Transcribe every record below word for word.

============

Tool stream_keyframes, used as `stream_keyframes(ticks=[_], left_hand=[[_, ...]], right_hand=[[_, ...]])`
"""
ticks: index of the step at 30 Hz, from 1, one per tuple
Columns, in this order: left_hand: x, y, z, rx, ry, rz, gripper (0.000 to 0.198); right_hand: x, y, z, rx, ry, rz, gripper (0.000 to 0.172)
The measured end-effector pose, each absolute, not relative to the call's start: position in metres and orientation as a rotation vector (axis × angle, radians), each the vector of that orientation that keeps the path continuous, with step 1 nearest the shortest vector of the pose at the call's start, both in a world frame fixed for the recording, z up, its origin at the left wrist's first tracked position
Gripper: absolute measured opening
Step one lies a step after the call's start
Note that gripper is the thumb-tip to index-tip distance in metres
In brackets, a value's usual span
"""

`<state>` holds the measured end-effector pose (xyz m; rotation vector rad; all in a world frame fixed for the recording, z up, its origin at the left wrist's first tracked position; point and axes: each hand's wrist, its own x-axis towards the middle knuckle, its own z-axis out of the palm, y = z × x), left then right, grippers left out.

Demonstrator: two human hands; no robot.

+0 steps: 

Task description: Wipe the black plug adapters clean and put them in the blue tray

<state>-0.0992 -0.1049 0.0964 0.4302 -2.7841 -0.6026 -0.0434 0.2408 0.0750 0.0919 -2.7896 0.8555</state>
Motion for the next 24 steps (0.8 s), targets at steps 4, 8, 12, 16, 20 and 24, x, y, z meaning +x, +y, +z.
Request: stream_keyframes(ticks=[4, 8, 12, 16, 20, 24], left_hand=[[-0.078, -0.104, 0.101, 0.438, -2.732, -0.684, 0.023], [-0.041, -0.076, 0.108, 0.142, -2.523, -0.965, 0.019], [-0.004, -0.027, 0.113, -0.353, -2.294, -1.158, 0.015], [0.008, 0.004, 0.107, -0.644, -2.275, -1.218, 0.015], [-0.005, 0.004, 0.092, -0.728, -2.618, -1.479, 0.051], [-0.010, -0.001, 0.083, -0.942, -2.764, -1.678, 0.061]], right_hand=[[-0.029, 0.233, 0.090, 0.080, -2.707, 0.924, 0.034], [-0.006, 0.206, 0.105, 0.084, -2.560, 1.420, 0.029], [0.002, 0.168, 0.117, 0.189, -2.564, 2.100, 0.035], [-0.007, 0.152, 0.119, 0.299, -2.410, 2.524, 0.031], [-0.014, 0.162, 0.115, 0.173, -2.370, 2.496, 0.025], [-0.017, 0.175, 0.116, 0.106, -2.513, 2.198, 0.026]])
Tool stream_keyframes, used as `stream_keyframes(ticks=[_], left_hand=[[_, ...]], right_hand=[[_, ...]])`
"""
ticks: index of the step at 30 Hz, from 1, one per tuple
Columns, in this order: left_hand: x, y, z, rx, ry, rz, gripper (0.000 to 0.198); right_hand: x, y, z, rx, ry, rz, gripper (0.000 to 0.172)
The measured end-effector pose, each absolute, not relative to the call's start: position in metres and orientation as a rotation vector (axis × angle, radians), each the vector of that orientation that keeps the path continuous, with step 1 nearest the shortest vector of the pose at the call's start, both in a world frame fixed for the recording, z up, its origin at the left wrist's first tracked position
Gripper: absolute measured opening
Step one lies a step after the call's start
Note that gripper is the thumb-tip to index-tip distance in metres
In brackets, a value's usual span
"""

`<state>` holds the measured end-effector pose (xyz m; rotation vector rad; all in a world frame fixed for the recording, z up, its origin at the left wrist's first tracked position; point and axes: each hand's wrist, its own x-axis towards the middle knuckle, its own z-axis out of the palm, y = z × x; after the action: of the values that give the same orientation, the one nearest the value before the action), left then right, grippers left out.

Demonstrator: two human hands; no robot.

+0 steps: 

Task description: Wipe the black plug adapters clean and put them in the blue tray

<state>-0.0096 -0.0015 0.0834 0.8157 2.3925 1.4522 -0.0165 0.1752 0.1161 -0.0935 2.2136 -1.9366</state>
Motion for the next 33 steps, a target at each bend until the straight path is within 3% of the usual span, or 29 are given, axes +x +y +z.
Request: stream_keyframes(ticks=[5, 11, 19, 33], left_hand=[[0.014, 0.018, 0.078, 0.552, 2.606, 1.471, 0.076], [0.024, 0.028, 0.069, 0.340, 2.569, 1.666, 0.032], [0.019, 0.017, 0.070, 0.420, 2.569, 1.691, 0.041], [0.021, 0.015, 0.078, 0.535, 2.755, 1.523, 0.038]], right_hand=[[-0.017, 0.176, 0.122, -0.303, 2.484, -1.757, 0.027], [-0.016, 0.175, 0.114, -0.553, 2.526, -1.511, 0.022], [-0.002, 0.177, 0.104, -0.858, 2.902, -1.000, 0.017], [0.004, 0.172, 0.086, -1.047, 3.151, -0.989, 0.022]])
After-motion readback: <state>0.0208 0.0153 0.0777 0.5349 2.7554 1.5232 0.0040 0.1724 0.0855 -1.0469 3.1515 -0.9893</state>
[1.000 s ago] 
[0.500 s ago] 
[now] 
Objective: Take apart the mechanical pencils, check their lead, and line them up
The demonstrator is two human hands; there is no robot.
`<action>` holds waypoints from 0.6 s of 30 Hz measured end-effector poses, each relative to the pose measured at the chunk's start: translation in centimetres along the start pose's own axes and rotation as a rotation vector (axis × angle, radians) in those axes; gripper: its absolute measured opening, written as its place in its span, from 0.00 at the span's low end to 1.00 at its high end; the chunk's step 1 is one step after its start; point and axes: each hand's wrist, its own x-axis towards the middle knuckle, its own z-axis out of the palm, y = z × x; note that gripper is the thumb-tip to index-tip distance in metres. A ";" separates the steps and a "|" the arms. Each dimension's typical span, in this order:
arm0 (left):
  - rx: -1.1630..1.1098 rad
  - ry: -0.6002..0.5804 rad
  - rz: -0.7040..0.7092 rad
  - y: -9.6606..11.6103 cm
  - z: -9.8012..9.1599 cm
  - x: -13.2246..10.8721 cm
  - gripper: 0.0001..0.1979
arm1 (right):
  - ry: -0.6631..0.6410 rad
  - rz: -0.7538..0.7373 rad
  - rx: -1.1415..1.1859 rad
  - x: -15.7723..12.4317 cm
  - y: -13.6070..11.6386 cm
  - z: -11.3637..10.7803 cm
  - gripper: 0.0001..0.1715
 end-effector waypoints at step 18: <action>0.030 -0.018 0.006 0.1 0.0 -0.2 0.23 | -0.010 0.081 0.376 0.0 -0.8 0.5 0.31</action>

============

### ANSWER:
Tool stream_keyframes, used as `stream_keyframes(ticks=[_], left_hand=[[_, ...]], right_hand=[[_, ...]])`
"""
ticks: index of the step at 30 Hz, from 1, one per tuple
Columns, in this order: left_hand: x, y, z, rx, ry, rz, gripper (0.000 to 0.198); right_hand: x, y, z, rx, ry, rz, gripper (0.000 to 0.172)
The measured end-effector pose, each absolute, not relative to the call's start: position in metres and orientation as a rotation vector (axis × angle, radians), each the vector of that orientation that keeps the path continuous, with step 1 nearest the shortest vector of the pose at the call's start, both in a world frame fixed for the recording, z up, its origin at the left wrist's first tracked position
Gripper: absolute measured opening
Step one lies a step after the call's start
Note that gripper is the thumb-tip to index-tip distance in metres
In brackets, a value's usual span
"""

`<state>` holds the measured end-effector pose (xyz m; rotation vector rad; all in a world frame fixed for the recording, z up, its origin at the left wrist's first tracked position; point and axes: each hand's wrist, its own x-axis towards the middle knuckle, its own z-axis out of the palm, y = z × x), left then right, grippers left out.

Demonstrator: two human hands; no robot.

+0 steps: 

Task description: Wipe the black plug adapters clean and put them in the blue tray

<state>-0.0992 -0.1049 0.0964 0.4302 -2.7841 -0.6026 -0.0434 0.2408 0.0750 0.0919 -2.7896 0.8555</state>
Motion for the next 24 steps (0.8 s), targets at steps 4, 8, 12, 16, 20 and 24, x, y, z meaning +x, +y, +z.
Request: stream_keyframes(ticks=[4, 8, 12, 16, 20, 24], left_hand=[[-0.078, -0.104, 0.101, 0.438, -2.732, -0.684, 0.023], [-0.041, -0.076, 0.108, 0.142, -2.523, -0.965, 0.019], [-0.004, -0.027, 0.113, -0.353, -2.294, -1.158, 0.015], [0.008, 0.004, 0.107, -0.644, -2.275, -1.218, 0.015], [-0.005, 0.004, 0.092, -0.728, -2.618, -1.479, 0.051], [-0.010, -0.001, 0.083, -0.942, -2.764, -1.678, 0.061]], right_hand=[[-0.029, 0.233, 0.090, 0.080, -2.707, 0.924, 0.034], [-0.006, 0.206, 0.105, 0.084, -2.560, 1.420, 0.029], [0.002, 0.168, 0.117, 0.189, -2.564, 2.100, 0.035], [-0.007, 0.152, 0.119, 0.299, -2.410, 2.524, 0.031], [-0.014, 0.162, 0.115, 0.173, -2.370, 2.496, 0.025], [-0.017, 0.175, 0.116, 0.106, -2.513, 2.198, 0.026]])
Tool stream_keyframes, used as `stream_keyframes(ticks=[_], left_hand=[[_, ...]], right_hand=[[_, ...]])`
"""
ticks: index of the step at 30 Hz, from 1, one per tuple
Columns, in this order: left_hand: x, y, z, rx, ry, rz, gripper (0.000 to 0.198); right_hand: x, y, z, rx, ry, rz, gripper (0.000 to 0.172)
The measured end-effector pose, each absolute, not relative to the call's start: position in metres and orientation as a rotation vector (axis × angle, radians), each the vector of that orientation that keeps the path continuous, with step 1 nearest the shortest vector of the pose at the call's start, both in a world frame fixed for the recording, z up, its origin at the left wrist's first tracked position
Gripper: absolute measured opening
Step one lies a step after the call's start
Note that gripper is the thumb-tip to index-tip distance in metres
In brackets, a value's usual span
"""

`<state>` holds the measured end-effector pose (xyz m; rotation vector rad; all in a world frame fixed for the recording, z up, its origin at the left wrist's first tracked position; point and axes: each hand's wrist, its own x-axis towards the middle knuckle, its own z-axis out of the palm, y = z × x; after the action: of the values that give the same orientation, the one nearest the value before the action), left then right, grippers left out.

Demonstrator: two human hands; no robot.

+0 steps: 

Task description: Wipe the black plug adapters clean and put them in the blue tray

<state>-0.0096 -0.0015 0.0834 0.8157 2.3925 1.4522 -0.0165 0.1752 0.1161 -0.0935 2.2136 -1.9366</state>
Motion for the next 33 steps, a target at each bend until the straight path is within 3% of the usual span, or 29 are given, axes +x +y +z.
Request: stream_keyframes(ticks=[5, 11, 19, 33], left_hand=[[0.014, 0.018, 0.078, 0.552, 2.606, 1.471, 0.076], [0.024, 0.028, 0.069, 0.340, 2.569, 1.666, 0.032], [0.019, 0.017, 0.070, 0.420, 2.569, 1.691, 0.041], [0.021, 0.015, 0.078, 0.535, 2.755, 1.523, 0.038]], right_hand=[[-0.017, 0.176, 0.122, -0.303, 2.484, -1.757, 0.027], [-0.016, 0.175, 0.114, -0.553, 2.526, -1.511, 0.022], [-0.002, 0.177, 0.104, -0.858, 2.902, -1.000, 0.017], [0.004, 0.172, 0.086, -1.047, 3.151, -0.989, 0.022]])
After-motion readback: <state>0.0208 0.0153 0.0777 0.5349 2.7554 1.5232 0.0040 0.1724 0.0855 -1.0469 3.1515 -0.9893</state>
[1.000 s ago] 
[0.500 s ago] 
[now] 
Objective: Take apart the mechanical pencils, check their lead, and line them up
The demonstrator is two human hands; there is no robot.
`<action>` holds waypoints from 0.6 s of 30 Hz measured end-effector poses, each relative to the pose measured at the chunk's start: translation in centimetres along the start pose's own axes and rotation as a rotation vector (axis × angle, radians) in those axes; gripper: its absolute measured opening, written as its place in its span, from 0.00 at the span's low end to 1.00 at its high end; the chunk's step 1 is one step after its start; point and axes: each hand's wrist, its own x-axis towards the middle knuckle, its own z-axis out of the palm, y = z × x; note that gripper is the thumb-tip to index-tip distance in metres. A ";" separates the steps and a "|" the arms. Each dimension's typical span, in this order:
arm0 (left):
  - rx: -1.1630..1.1098 rad
  - ry: -0.6002..0.5804 rad
  - rz: -0.7040..0.7092 rad
  - y: -9.6606..11.6103 cm
  - z: -9.8012..9.1599 cm
  - x: -13.2246..10.8721 cm
  - gripper: 0.0001..0.1979
arm1 (right):
  - ry: -0.6631..0.6410 rad
  - rz: -0.7538..0.7373 rad
  - rx: -1.1415..1.1859 rad
  - x: -15.7723..12.4317 cm
  - y: -13.6070..11.6386 cm
  - z: -11.3637..10.7803 cm
  - gripper: 0.0001..0.1715
 end-effector waypoints at step 18: <action>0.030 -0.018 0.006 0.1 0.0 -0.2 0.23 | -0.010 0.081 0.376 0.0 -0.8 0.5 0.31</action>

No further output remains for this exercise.